New York Harbor School students are excited about their move to Governor’s Island, but local parents and teachers are worried over what will take the school’s place at the Bushwick Campus. — Photo by Aaron Short
After two years of waiting, the New York Harbor School will be making its much-celebrated move to Governor’s Island at the end of the school year and on February 9, parents and teachers from the Bushwick Campus, a collection of four smaller academies which replaced the old Bushwick High School in 2006, will discuss plans for its proposed replacement.
The 390-student high school, which has planned its curriculum around connecting students with the city’s estuaries and marine ecology, is moving to the island’s converted army barracks to be closer to the waterways they study.
The Harbor School’s graduation rates, at 63 percent in 2008, are triple what the old Bushwick High School rates were, proving that the small-school model that has prevailed on the site, which contains the Bushwick School for Social Justice, the Academy of Urban Planning, and the Academy of Environmental Leadership, is working.
“We had a great experience here, but we are the Harbor School and we need to be in New York Harbor,” said Harbor School Principal Nathan Dudley, who anticipates the move to begin in summer 2010. “It is difficult to be the Harbor School in Bushwick, but we’ve made it work.”
While many in Bushwick are applauding the unique move, the school’s departure leaves a vacancy at the Bushwick Campus. Instead of allowing the three schools to expand into the space vacated by the Harbor School, the Department of Education (DOE) is proposing to move a 115-student “Big Picture Learning” school, The Frances Perkins Academy, into the space.
The school, housed within Automotive High School on Bedford Avenue in Greenpoint, is only two years old and contains 9th and 10th graders. The intention is to expand to a full high school with about 300 students over two years.
Moving small schools into larger locations is part of the typical musical chairs-style logistical planning that the DOE administers every year in order to efficiently utilize space in public schools, yet some moves have been controversial in Bushwick. In 2008, moving an Achievement First charter school into Philippa Schuyler, a school for the gifted in Bushwick, was greeted with resistance from parents who demonstrated outside DOE headquarters.
With the threat of closures to several schools throughout East and Central Brooklyn, it seems unlikely that parents will demonstrate as Fort Greene parents did two weeks ago. Nevertheless, tonight’s public forum will focus on whether the Frances Perkins Academy or some other school would best serve the needs of the community.

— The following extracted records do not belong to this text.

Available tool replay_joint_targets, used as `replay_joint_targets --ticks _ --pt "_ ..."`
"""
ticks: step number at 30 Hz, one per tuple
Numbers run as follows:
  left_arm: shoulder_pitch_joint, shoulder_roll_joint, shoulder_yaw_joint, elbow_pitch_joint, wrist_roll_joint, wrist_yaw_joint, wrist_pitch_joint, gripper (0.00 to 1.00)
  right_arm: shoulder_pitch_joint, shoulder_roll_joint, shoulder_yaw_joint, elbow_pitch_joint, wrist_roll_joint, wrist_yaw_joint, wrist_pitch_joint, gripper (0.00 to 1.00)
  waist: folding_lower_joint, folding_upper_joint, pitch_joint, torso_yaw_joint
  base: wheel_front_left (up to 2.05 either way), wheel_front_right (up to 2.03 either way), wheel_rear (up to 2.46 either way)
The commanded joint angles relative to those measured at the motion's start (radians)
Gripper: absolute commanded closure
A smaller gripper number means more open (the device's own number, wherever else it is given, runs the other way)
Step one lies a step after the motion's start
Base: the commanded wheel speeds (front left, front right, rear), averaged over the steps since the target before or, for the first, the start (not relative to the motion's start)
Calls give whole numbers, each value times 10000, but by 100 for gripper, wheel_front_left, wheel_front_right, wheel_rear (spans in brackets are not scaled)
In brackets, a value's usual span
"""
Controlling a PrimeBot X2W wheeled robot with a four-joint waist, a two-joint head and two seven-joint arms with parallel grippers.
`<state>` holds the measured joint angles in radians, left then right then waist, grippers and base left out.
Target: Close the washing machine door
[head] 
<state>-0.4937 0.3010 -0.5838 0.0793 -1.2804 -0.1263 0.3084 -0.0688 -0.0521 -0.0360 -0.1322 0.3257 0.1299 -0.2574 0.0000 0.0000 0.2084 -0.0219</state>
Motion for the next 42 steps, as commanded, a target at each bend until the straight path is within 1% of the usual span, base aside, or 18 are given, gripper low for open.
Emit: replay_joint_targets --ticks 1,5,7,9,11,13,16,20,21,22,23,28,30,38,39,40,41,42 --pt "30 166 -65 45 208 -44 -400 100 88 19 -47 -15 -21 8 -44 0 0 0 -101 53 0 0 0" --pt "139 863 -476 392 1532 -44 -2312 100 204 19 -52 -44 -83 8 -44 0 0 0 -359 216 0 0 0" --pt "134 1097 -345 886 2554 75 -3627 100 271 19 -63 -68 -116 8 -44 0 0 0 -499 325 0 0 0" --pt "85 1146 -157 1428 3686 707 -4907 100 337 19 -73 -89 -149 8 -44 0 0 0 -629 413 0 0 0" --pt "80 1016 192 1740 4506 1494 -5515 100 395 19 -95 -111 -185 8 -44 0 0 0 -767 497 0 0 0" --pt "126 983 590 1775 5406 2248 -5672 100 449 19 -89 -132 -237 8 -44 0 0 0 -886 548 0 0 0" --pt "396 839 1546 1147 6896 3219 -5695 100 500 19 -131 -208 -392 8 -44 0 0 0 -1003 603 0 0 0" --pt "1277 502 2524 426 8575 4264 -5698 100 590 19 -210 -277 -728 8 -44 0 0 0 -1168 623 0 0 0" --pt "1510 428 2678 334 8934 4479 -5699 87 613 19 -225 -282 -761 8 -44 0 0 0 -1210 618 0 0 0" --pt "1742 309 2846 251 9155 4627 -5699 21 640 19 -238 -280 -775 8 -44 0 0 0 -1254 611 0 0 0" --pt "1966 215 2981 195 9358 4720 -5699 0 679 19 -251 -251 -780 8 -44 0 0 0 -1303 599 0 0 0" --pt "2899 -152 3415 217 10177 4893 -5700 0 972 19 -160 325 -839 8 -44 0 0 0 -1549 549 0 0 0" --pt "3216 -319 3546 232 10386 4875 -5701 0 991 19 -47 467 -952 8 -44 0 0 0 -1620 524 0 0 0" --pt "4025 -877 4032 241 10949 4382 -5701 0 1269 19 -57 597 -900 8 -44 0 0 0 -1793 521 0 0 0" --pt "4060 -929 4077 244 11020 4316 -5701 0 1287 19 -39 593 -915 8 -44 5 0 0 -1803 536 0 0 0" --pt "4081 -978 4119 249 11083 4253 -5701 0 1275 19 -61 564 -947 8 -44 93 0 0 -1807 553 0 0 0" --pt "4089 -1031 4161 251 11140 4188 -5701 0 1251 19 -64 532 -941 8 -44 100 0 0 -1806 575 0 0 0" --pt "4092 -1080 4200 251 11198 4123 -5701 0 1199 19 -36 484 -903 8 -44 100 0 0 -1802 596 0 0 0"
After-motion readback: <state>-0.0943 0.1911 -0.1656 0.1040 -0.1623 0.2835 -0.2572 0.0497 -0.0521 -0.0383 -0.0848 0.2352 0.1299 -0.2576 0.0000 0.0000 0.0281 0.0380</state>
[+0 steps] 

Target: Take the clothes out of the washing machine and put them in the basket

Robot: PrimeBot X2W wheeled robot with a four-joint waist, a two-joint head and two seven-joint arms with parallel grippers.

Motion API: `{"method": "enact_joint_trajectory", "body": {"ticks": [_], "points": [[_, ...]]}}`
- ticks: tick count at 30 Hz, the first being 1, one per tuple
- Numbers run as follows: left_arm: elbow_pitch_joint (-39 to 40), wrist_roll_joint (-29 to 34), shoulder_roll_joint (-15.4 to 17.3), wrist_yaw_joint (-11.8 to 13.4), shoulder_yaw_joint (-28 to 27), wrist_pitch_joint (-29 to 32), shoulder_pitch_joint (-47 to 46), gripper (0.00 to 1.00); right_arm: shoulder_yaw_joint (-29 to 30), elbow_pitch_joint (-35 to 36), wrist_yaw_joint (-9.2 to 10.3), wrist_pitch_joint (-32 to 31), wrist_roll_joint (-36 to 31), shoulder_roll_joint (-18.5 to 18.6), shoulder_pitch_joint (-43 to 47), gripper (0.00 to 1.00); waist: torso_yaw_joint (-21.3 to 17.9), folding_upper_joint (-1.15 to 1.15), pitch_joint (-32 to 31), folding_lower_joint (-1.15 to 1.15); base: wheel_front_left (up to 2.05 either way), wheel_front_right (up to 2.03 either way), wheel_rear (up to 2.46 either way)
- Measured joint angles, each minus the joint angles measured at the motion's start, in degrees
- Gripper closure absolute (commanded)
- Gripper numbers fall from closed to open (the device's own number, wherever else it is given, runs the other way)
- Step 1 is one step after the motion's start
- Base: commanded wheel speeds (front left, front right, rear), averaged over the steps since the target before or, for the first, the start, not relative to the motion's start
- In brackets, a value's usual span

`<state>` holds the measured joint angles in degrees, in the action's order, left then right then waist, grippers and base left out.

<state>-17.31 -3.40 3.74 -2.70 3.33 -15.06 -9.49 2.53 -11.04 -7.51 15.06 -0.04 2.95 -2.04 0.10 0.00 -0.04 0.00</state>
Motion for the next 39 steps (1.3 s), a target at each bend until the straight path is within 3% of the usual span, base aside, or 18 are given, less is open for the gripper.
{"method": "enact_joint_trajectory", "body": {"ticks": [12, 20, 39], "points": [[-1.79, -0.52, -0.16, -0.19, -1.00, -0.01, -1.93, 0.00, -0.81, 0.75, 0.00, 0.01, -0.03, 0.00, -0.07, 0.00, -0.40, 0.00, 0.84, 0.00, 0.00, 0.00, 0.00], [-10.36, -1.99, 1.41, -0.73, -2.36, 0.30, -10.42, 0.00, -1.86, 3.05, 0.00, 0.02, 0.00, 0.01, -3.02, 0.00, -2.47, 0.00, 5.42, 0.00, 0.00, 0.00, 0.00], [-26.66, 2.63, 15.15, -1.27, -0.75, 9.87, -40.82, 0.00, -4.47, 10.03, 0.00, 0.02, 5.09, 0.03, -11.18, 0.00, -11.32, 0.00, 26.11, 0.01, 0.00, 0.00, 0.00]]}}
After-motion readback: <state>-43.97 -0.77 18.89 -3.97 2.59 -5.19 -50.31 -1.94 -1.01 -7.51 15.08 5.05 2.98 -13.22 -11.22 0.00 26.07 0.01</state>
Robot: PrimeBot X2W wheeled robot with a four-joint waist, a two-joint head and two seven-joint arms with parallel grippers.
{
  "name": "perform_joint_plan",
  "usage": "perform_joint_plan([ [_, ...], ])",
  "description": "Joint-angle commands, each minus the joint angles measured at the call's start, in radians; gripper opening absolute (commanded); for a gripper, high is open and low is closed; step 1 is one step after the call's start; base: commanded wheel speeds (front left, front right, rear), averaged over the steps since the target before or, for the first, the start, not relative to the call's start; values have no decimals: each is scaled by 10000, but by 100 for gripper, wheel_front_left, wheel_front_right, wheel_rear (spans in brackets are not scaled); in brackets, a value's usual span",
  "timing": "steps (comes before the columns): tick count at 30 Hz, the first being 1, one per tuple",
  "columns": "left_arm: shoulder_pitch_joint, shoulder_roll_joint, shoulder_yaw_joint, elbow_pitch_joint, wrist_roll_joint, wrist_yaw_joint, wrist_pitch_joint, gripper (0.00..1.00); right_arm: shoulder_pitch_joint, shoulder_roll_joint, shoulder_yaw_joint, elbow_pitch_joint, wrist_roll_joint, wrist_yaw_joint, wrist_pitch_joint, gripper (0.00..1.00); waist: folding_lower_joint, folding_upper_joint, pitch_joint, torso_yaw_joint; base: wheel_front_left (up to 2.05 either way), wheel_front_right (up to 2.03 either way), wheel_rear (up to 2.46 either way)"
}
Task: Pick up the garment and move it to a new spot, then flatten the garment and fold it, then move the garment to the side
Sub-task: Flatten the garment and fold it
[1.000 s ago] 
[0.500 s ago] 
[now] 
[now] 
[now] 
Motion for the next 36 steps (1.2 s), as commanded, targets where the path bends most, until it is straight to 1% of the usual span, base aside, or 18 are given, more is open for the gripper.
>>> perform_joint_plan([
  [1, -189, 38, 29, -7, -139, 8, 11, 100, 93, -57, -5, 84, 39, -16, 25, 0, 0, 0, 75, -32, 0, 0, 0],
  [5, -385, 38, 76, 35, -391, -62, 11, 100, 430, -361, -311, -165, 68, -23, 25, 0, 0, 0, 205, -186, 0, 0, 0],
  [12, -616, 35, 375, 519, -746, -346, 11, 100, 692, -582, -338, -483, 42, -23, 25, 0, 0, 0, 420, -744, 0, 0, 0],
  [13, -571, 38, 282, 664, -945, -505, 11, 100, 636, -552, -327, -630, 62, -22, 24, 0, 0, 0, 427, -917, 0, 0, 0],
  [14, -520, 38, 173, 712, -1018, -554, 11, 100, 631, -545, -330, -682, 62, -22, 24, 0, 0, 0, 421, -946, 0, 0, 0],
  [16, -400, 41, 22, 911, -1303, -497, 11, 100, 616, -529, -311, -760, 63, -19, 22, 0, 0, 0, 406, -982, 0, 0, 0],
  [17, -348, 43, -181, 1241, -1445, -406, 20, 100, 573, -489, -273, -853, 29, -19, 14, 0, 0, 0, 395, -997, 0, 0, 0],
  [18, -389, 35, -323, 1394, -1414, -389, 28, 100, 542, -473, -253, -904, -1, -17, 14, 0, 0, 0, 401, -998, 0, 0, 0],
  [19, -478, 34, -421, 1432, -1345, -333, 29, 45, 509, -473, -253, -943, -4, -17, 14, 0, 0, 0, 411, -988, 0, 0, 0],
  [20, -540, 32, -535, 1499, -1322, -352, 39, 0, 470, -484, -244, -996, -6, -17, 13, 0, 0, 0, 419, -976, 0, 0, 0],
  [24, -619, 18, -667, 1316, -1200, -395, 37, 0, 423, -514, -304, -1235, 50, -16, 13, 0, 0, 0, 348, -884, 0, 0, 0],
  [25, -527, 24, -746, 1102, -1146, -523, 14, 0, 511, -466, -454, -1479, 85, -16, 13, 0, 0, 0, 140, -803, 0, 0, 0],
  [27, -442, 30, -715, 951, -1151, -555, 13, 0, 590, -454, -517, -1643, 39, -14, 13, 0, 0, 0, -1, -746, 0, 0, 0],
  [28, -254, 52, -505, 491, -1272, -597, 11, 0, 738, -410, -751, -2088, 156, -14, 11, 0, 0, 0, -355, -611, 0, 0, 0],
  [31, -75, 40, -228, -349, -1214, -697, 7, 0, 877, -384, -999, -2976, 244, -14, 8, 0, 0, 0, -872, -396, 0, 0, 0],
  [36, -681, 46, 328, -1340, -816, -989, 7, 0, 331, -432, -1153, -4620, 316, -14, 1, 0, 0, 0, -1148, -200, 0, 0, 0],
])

The school’s principal, Javier Guzman, believes that his school is the right fit for the Bushwick Campus. His students, 53 percent black, 45 percent Latino, are from all over Brooklyn. The school is focused on project-based learning and connecting students with professional internships. Earlier descriptions on the school’s website indicated that welding and mechanic work were the primary focus, which may have lead to many of the objections.
“(Internships) depend on what students are passionate about or interested in,” said Guzman. “If several of my students are interested in law, they will intern at a law firm or nonprofit, or the NYPD. Students interested in the environment, some would work for [a company in that field]."
Early indications are that many teachers from the remaining schools do not want Frances Perkins and would prefer an "international" school that focused on educating Bushwick’s recent immigrant children, rather than preparing them for internships or trades.
“Really, our issue is, we don’t have space,” said Adam Schwartz, an Academy of Urban Planning teacher. “We have teachers who have to share rooms, move three times a day because we have a crowded building, but on paper we’re underserved, we’re undersubscribed. It’s really unfortunate that we have to have another school there." Schwartz contends the other schools’ needs were disregarded from early on in the process.
The DOE floated several alternatives such as an overage transfer school, which were opposed by the principals, while a charter school lead by a new principal from the Bushwick School of Social Justice was also shot down. Schwartz hopes community members continue the search for "better options."
Guzman finds himself in an unusual position. Before the public hearing, he will meet with the three Bushwick Campus principals to introduce himself before meeting with parents and teachers. The 13-year veteran of parochial and public schools has never had to defend a school’s right to exist at a public forum.
“I’ve never done this before, I’m not sure what to expect. It’s a public hearing; I don’t know how it usually goes,” said Guzman.
"I think there’s fear in the unknown," he added. "The Bushwick Campus is one that has worked well and is probably a model for other small schools. Any disruption in that would cause anxiety. I want to make them aware that I am really excited about being a part of this small school community.”
A public forum regarding the future of the Bushwick Campus will be held tonight, February 9, at 6 PM in the school’s auditorium at 400 Irving Avenue (at Woodbine).